IMG_6700I had never been a particularly big fan of cherries growing up. I’d eat fresh when they were offered but they weren’t ever used in baking by family members. I can count my food dislikes on one hand, I pretty much love everything. Although one of my most loathed flavours is bitter almond, something that accompanies cherry in a lot of recipes. This means Cherry Bakewell tart is pushed to the side lines meaning my childhood memories of baked goods have not a cherry in sight.

When I started working in professional kitchens, one of the first things I noticed was the quality of the produce. Unlike anything you’ve ever tasted in the supermarket. Every ingredient had so much flavour, especially the fruit. Every year when cherries come into season, we receive large punnets of dark shiny cherries. Beautifully sweet and rich with their wine coloured juice, sometimes they seem too precious to do anything with other than leave them.

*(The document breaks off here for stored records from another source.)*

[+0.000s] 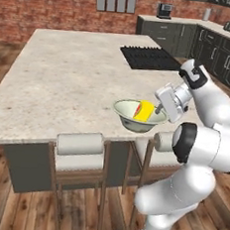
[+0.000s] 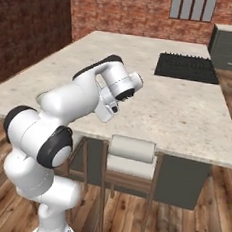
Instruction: Place the cup inside the bowl on the dining table and move the bowl to any counter.
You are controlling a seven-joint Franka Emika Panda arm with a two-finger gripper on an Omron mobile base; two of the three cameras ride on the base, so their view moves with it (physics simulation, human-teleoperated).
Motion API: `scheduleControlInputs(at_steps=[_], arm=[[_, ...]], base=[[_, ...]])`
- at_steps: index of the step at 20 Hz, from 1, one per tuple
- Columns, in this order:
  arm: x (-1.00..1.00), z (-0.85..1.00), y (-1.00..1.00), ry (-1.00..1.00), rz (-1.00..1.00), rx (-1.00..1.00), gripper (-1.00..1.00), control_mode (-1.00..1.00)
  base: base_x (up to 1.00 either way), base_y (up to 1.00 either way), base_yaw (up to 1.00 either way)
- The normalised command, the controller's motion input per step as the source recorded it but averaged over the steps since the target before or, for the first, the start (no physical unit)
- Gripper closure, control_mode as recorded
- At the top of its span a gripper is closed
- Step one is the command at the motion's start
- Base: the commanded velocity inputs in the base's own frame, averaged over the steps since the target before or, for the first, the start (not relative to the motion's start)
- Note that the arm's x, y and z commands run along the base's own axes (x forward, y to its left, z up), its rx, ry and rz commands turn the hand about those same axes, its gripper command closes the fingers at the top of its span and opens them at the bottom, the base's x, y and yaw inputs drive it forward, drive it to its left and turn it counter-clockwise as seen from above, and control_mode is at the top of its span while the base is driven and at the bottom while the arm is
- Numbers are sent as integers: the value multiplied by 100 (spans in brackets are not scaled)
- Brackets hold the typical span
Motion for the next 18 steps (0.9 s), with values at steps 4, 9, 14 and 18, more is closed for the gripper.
scheduleControlInputs(at_steps=[4,9,14,18], arm=[[0,0,0,0,0,0,100,100],[0,0,0,0,0,0,100,100],[0,0,0,0,0,0,100,100],[0,0,0,0,0,0,100,100]], base=[[5,-81,1],[25,-91,3],[8,-97,1],[0,-100,0]])
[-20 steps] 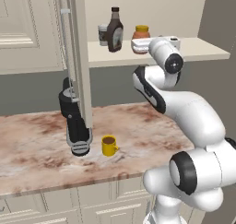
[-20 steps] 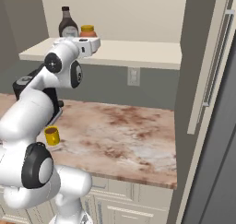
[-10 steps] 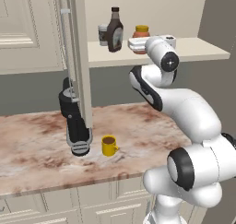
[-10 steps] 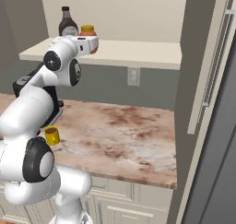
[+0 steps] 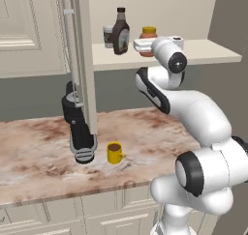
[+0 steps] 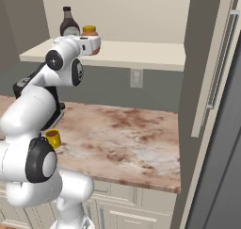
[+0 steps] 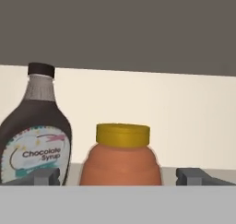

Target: Pick the syrup bottle and honey bottle from the cabinet and place them next to the mug.

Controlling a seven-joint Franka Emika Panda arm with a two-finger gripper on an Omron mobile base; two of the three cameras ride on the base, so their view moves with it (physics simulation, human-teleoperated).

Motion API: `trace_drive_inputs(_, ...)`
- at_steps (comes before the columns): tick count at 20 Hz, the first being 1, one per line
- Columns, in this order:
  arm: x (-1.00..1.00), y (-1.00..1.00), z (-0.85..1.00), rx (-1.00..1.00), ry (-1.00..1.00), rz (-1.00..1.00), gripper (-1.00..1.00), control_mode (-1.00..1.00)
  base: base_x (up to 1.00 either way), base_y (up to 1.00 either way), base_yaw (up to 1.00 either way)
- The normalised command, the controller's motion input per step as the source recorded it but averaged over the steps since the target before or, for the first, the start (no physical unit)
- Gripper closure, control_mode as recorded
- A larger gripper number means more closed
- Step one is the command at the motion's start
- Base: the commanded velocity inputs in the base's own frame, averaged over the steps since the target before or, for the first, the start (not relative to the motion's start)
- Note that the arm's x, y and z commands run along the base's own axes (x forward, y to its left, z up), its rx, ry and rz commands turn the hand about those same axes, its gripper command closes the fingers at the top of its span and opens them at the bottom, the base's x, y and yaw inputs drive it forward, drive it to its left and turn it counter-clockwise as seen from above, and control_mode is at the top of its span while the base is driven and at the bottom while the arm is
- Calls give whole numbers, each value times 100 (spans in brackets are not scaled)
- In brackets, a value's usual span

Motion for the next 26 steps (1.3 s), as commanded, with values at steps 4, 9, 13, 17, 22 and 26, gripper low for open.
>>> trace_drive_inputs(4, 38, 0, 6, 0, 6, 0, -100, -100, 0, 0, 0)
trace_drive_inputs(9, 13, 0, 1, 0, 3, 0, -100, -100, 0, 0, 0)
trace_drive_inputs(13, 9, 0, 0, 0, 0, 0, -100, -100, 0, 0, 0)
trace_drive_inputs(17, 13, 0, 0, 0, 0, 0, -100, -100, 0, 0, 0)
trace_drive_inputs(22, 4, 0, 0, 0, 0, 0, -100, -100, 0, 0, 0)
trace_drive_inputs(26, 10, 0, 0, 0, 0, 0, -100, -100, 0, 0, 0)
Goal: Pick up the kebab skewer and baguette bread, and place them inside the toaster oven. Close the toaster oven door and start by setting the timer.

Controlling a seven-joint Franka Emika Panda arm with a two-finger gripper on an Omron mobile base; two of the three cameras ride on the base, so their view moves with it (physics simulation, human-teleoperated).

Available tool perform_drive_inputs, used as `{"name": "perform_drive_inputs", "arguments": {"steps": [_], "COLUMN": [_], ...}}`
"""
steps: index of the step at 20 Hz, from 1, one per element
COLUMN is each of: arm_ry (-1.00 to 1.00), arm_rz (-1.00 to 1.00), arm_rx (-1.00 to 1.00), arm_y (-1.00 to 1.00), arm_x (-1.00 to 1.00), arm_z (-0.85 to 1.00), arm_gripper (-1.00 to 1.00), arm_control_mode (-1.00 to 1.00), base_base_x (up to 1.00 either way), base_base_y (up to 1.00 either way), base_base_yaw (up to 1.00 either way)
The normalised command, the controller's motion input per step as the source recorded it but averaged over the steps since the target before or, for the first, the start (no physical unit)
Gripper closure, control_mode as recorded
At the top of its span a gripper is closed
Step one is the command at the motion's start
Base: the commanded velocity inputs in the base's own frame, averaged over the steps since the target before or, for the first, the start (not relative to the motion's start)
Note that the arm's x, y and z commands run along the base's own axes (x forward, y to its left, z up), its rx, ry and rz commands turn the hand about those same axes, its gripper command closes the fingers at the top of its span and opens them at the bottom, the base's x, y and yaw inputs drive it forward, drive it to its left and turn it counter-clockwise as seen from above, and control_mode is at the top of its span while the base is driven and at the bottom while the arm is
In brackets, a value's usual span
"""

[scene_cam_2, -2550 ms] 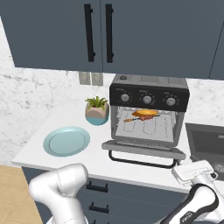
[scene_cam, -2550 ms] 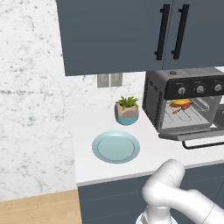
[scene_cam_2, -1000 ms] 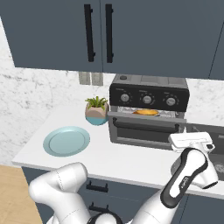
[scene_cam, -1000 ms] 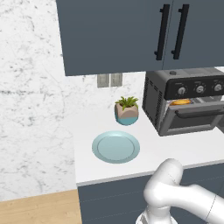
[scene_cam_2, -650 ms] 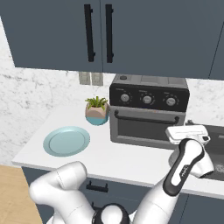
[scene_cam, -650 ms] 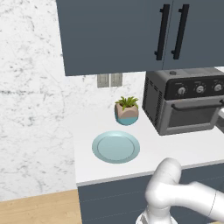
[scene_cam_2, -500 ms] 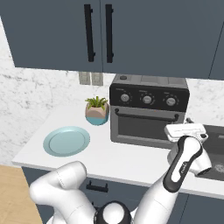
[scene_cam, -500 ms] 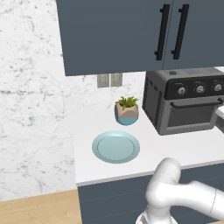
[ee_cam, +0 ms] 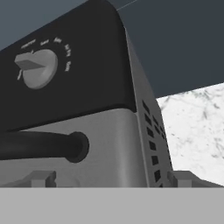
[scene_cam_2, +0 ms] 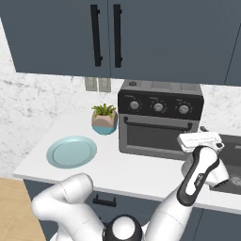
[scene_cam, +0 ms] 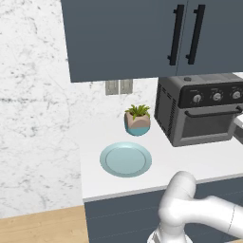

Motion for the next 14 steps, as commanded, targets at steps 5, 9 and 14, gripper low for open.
{"name": "perform_drive_inputs", "arguments": {"steps": [5,9,14], "arm_ry": [0.0,0.0,0.0], "arm_rz": [-0.01,-0.07,-0.07], "arm_rx": [0.0,0.0,0.0], "arm_y": [0.0,-0.03,-0.02], "arm_x": [-0.14,-0.39,-0.49], "arm_z": [0.03,0.13,0.13], "arm_gripper": [-1.0,-1.0,-1.0], "arm_control_mode": [-1.0,-1.0,-1.0], "base_base_x": [0.0,0.0,0.0], "base_base_y": [0.0,0.0,0.0], "base_base_yaw": [0.0,0.0,0.0]}}
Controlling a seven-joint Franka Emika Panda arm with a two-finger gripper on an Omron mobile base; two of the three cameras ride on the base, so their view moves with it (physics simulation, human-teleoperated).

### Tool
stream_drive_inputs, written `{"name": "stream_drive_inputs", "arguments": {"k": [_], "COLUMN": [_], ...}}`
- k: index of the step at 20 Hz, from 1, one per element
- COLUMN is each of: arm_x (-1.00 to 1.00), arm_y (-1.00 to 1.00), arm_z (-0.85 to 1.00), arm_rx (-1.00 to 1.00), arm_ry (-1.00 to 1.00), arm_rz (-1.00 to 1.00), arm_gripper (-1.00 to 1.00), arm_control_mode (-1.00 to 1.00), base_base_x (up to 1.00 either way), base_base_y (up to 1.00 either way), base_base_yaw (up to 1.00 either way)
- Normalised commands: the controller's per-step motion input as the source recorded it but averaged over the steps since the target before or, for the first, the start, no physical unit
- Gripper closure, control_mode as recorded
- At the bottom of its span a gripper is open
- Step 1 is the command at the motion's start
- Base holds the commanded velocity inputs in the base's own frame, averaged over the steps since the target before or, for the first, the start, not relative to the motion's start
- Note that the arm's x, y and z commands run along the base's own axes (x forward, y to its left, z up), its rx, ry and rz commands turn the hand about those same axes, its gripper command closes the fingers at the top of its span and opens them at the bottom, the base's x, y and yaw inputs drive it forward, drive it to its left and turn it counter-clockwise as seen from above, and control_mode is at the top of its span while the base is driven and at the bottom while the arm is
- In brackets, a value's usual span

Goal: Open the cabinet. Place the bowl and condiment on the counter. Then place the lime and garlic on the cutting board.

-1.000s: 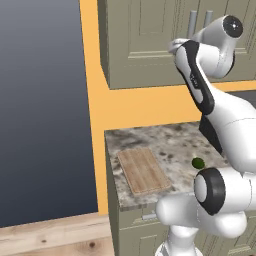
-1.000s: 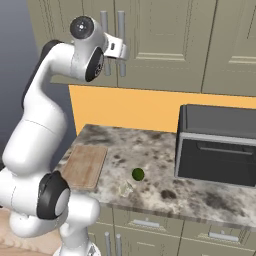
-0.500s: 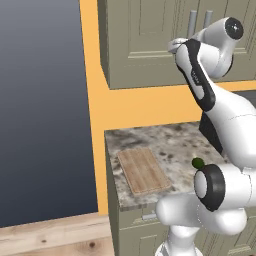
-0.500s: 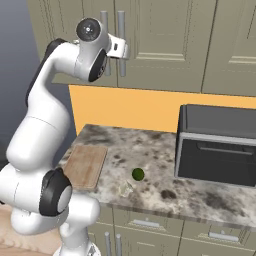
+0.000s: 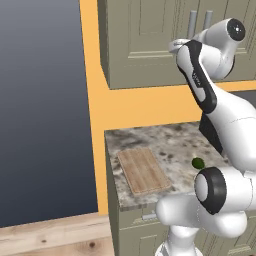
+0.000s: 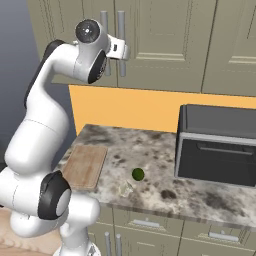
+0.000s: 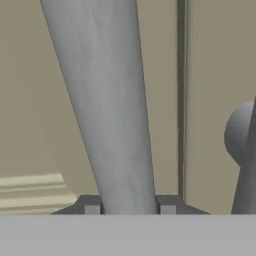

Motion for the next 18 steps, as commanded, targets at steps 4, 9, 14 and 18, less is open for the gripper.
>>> {"name": "stream_drive_inputs", "arguments": {"k": [4,9,14,18], "arm_x": [-0.01,-0.44,-0.63,-0.41], "arm_y": [0.18,0.40,0.48,0.57], "arm_z": [0.00,0.00,0.00,0.00], "arm_rx": [0.00,0.00,0.00,0.00], "arm_ry": [-0.01,0.00,0.00,-0.01], "arm_rz": [0.00,0.03,0.03,0.00], "arm_gripper": [1.00,1.00,1.00,1.00], "arm_control_mode": [-1.00,-1.00,-1.00,-1.00], "base_base_x": [0.00,0.00,0.00,0.00], "base_base_y": [0.00,0.00,0.00,0.00], "base_base_yaw": [0.00,0.00,0.00,0.00]}}
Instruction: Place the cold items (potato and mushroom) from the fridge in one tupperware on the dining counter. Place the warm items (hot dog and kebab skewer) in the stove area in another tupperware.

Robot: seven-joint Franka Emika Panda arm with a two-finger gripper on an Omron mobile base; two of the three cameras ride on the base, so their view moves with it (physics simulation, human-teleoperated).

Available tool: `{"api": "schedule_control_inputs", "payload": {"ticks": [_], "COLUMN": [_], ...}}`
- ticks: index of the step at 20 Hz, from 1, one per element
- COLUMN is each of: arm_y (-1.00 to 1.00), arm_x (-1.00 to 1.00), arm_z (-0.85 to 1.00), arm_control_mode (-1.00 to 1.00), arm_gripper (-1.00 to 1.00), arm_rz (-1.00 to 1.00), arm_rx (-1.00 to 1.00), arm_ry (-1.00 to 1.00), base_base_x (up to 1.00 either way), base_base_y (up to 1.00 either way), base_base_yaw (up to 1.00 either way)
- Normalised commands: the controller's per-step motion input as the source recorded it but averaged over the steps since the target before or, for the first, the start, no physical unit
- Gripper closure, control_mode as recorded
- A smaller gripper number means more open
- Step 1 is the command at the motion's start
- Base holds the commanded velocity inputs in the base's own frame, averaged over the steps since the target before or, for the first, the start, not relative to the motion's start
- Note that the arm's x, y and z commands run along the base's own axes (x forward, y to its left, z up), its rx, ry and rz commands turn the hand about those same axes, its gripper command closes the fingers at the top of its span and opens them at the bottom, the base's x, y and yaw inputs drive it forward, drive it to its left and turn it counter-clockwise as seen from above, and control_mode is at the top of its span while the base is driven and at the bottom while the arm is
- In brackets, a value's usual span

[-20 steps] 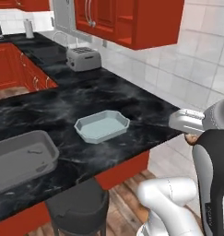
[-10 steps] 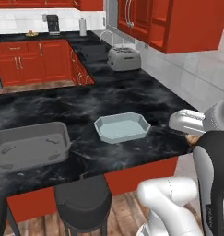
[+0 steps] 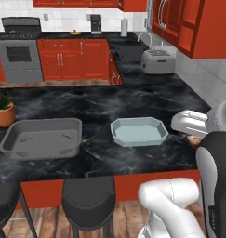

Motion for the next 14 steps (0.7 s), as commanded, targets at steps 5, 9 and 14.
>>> {"api": "schedule_control_inputs", "payload": {"ticks": [5, 9, 14], "arm_y": [-0.55, -0.62, -0.10], "arm_x": [0.80, 1.00, 0.96], "arm_z": [0.00, -0.13, -0.58], "arm_control_mode": [-1.00, -1.00, -1.00], "arm_gripper": [1.00, 1.00, 1.00], "arm_rz": [0.06, 0.04, 0.05], "arm_rx": [0.06, 0.07, 0.00], "arm_ry": [0.38, 0.47, 0.21], "base_base_x": [0.20, 0.00, 0.00], "base_base_y": [-0.14, 0.00, 0.00], "base_base_yaw": [0.04, 0.00, 0.00]}}
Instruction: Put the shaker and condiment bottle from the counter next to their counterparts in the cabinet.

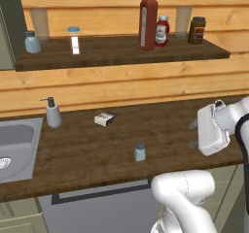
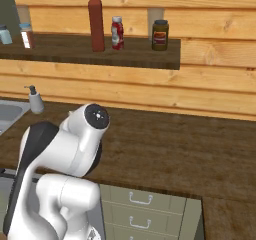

I’m also not an avid pie maker. Although I’ve always thought there was something so lovely about a pie that brings people together. Its humble but charming. Faced with the task at hand, I was determined to choose an extra flaky pie crust recipe. Enter Stella Parks. After much research, I chose Stella’s recipe knowing that the large butter layers and folding technique would ensure separate crisp layers.

My perfect cherry pie is crisp, buttery and golden. The filling needs to be firm enough to hold together when cut, but soft enough to that it remains silky when eaten. This turned out to be all those things. Delicious fresh. Delicious cold from the fridge. Delicious warmed in the microwave with ice cream. Delicious however you like it.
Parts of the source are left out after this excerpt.